BRIEF. Which lines of the data below hold "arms"? Copy each of them.

┌─ GIVEN RECORDS

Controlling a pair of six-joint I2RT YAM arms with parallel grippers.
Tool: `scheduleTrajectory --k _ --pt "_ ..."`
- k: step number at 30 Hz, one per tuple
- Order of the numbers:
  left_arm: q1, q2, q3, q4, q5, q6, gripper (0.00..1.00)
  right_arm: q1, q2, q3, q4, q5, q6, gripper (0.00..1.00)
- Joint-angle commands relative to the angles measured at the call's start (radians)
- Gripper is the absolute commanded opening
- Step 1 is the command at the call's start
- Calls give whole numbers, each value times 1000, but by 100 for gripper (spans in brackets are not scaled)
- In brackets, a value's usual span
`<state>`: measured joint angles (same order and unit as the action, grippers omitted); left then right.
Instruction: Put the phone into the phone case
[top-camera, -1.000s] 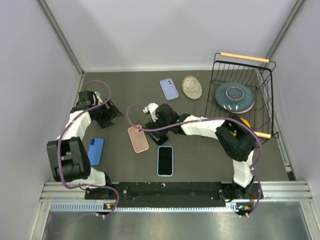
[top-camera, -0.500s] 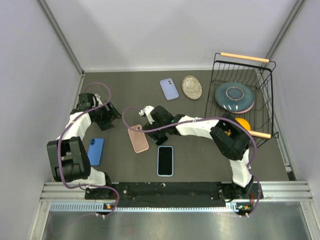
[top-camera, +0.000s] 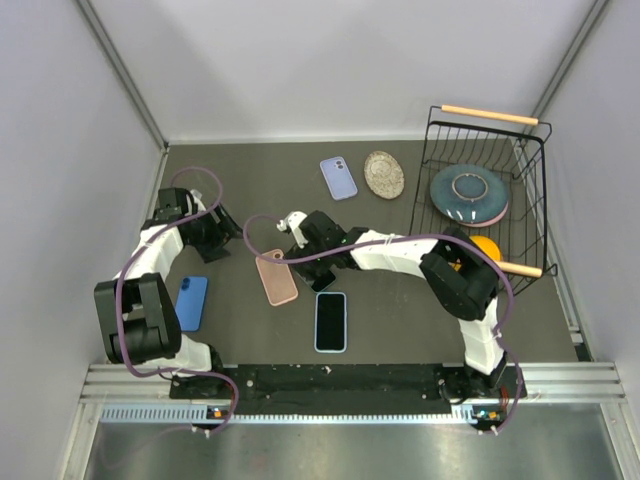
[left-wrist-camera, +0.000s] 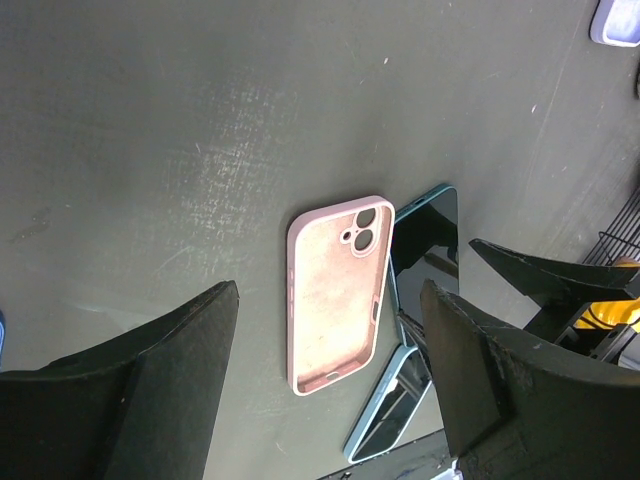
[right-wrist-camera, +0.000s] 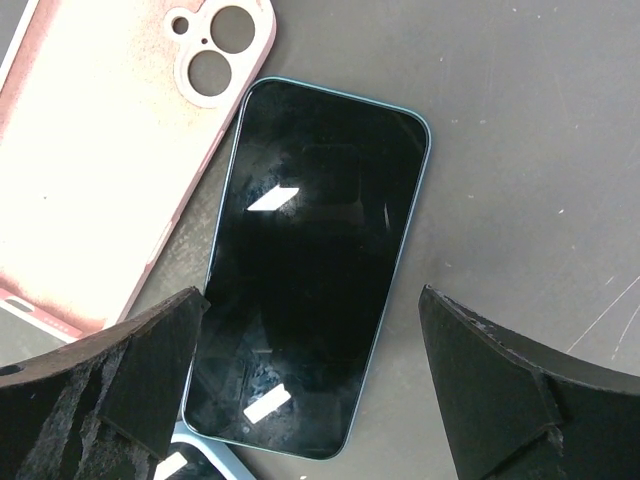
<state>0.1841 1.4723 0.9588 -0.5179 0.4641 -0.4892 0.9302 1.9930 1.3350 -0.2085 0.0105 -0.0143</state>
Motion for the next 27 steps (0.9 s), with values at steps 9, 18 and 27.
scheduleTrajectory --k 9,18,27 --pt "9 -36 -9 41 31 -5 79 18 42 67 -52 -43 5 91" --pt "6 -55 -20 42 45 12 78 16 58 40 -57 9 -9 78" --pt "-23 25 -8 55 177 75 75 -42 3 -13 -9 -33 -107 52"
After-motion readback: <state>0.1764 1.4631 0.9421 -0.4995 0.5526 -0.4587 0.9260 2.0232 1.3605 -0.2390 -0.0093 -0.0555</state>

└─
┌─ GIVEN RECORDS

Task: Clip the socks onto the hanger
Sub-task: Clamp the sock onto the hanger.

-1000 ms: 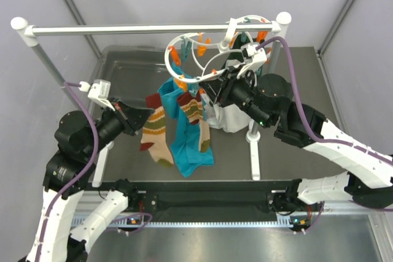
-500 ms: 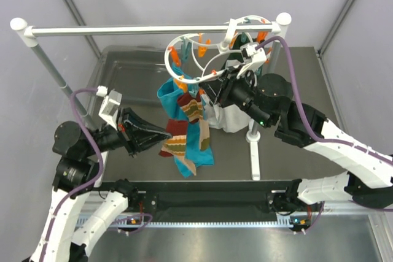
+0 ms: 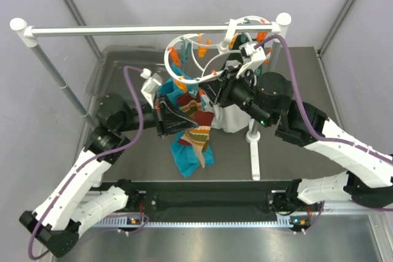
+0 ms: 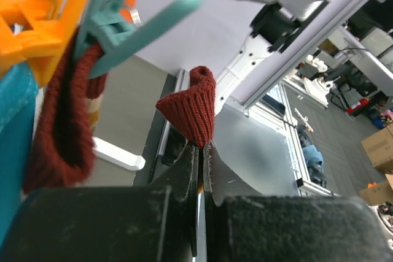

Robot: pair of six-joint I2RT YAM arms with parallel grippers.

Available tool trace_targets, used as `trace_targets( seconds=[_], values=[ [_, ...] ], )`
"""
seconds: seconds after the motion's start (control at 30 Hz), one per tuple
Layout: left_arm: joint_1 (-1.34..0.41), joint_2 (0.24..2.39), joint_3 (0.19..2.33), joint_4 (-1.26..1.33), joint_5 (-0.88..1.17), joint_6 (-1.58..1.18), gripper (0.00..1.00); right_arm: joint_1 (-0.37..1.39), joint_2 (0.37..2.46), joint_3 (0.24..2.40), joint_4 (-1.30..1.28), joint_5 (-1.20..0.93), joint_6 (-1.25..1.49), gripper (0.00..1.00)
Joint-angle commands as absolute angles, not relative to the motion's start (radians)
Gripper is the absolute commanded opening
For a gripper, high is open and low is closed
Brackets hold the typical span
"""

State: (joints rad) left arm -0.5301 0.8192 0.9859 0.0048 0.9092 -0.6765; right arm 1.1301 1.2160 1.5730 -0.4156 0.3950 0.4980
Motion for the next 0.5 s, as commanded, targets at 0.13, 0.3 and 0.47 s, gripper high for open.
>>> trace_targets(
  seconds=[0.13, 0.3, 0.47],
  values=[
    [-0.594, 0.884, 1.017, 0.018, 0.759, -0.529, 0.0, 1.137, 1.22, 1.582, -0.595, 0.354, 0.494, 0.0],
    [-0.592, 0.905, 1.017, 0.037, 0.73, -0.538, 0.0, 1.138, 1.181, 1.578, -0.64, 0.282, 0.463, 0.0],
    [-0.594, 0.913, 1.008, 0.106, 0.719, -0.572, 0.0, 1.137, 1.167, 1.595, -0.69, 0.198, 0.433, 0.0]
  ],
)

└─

ANSWER AREA.
Controlling a pair of six-joint I2RT YAM arms with parallel grippers.
Robot: pair of six-joint I2RT YAM arms with parallel grippers.

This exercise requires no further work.